Gerhard Ammerer, William D. Godsey Jr., Martin Scheutz, Peter Urbanitsch, Alfred Stefan Weiß, eds. Bündnispartner und Konkurrenten der Landesfürsten? Die Stände in der Habsburgermonarchie. Veröffentlichungen des Instituts für Österreichische Geschichtsforschung. Vienna: Oldenbourg, 2007. 592 pp. EUR 54.90 (paper), ISBN 978-3-486-58249-9.
Reviewed by Joseph F. Patrouch (Florida International University)

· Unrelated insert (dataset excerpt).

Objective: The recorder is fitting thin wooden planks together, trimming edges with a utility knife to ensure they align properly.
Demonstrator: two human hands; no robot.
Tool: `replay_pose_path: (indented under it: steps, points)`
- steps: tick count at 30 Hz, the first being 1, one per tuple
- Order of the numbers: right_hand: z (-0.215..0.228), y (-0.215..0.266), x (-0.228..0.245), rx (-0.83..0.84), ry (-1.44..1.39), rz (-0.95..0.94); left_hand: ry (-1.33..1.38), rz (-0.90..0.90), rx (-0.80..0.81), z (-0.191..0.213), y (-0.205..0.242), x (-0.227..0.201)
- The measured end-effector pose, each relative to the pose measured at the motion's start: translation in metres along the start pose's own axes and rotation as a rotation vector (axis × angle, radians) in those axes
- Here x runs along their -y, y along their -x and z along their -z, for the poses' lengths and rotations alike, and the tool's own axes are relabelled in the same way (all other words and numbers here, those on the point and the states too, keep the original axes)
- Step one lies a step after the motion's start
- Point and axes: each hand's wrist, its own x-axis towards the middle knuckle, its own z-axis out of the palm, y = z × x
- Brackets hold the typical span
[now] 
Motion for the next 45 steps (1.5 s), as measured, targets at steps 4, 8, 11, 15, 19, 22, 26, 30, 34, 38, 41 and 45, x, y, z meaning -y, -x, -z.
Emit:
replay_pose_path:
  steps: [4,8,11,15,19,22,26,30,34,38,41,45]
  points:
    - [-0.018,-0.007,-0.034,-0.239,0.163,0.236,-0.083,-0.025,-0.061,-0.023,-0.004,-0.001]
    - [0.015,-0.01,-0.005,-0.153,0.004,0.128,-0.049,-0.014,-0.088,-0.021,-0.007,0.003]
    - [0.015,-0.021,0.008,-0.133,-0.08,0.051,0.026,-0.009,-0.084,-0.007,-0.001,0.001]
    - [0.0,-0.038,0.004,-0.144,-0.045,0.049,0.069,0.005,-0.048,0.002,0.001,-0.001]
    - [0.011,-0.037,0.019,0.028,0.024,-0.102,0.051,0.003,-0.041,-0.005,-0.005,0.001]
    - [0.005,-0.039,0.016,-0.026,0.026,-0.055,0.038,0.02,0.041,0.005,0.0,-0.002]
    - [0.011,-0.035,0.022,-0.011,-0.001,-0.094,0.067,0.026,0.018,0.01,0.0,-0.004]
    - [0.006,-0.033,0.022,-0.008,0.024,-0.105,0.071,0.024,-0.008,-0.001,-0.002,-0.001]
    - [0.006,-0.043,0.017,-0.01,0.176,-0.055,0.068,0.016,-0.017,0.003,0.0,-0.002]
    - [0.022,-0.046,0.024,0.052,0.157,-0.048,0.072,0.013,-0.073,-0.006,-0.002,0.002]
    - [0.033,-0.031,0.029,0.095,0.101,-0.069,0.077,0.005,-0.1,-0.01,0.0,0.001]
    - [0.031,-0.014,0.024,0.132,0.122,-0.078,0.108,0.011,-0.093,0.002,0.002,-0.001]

Published on H-German (July, 2012)
Commissioned by Benita Blessing
Beyond "Crown vs. Estates"
This volume is the result of a 2006 conference held in Vienna and sponsored by the Österreichische Gesellschaft zur Erforschung des 18. Jahrhunderts. The conference addressed the complex, dynamic relationship between the rulers of various parts of the Habsburg monarchy and the assemblies or corporate bodies known collectively as "the estates" (Stände) in the period between 1648 and 1848. The collection includes a general introduction by the editors and twenty-three contributions (five in English and eighteen in German) by historians, art historians, and one musicologist. The contributors came from six different EU countries, the United States, and Japan, with the largest contingents representing Austria and Germany. The arguments in many of the volume's contributions relate to the aptly selected title of the collection: Bündnispartner und Konkurrenten, with the emphasis on the "und." The editors and many of the authors are intent on complicating what they see as an outdated and overly simplified dualistic model in which the Habsburg rulers competed and, ultimately, overwhelmed the noble-dominated estates of their realms. It is generally well known that intermediary powers and institutions played a major role in the history of the early modern Holy Roman Empire. The current volume makes a similar point about such powers and institutions within many of the Habsburgs' holdings. Furthermore, the volume points out that the estates continued to be influential even after their acknowledged "golden age" in the sixteenth and early seventeenth centuries had passed.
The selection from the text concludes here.